• _TASK DIRECTIONS_: Repeat the whole listing exactly, leaving nothing out.
═════ RECORDED DATA
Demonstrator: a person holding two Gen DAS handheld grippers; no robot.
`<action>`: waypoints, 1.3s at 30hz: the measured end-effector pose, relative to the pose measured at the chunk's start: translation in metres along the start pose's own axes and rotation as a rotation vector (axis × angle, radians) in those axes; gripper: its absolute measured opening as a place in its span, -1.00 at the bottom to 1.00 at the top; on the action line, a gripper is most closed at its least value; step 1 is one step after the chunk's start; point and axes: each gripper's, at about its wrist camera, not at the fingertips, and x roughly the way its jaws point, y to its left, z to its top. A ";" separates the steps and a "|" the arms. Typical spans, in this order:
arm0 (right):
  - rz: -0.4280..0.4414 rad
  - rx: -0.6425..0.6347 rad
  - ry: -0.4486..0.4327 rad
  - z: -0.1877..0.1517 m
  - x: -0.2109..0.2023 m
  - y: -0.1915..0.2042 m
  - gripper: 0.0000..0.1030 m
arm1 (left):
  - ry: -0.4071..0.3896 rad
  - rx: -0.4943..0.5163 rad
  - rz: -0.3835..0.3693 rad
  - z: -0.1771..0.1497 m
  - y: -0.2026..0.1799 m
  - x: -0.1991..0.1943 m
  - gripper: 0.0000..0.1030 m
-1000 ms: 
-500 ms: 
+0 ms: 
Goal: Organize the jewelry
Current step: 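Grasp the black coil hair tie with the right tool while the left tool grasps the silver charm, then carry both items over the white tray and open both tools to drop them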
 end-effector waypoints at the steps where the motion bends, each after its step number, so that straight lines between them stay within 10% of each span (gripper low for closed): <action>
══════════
• _TASK OUTPUT_:
Demonstrator: a person holding two Gen DAS handheld grippers; no robot.
`<action>`: waypoints, 1.3s at 30hz: the measured end-effector pose, relative to the pose measured at the chunk's start: translation in metres along the start pose's own axes and rotation as a rotation vector (axis × angle, radians) in those axes; gripper: its absolute measured opening as a place in its span, -1.00 at the bottom to 1.00 at the top; on the action line, a gripper is most closed at its least value; step 1 is one step after the chunk's start; point and axes: each gripper's, at about its wrist camera, not at the fingertips, and x roughly the way its jaws point, y to its left, z to its top. A ";" separates the steps and a "|" the arms. Typical spans, in this order:
arm0 (right):
  - rz: -0.4280..0.4414 rad
  - rx: -0.6425..0.6347 rad
  - ry: -0.4486..0.4327 rad
  - z: -0.1877..0.1517 m
  - x: -0.2109..0.2023 m
  - y: -0.1915..0.2042 m
  - gripper: 0.0000..0.1030 m
arm1 (left):
  - ry: -0.4071..0.3896 rad
  - rx: -0.4943..0.5163 rad
  - rz: -0.3835..0.3693 rad
  - z: -0.1771..0.1497 m
  - y: -0.2026..0.1799 m
  - x: -0.1991..0.1943 m
  - gripper: 0.0000..0.1030 m
-1000 ms: 
-500 ms: 
+0 ms: 
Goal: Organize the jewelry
Current step: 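Grasp the black coil hair tie with the right tool while the left tool grasps the silver charm, then carry both items over the white tray and open both tools to drop them
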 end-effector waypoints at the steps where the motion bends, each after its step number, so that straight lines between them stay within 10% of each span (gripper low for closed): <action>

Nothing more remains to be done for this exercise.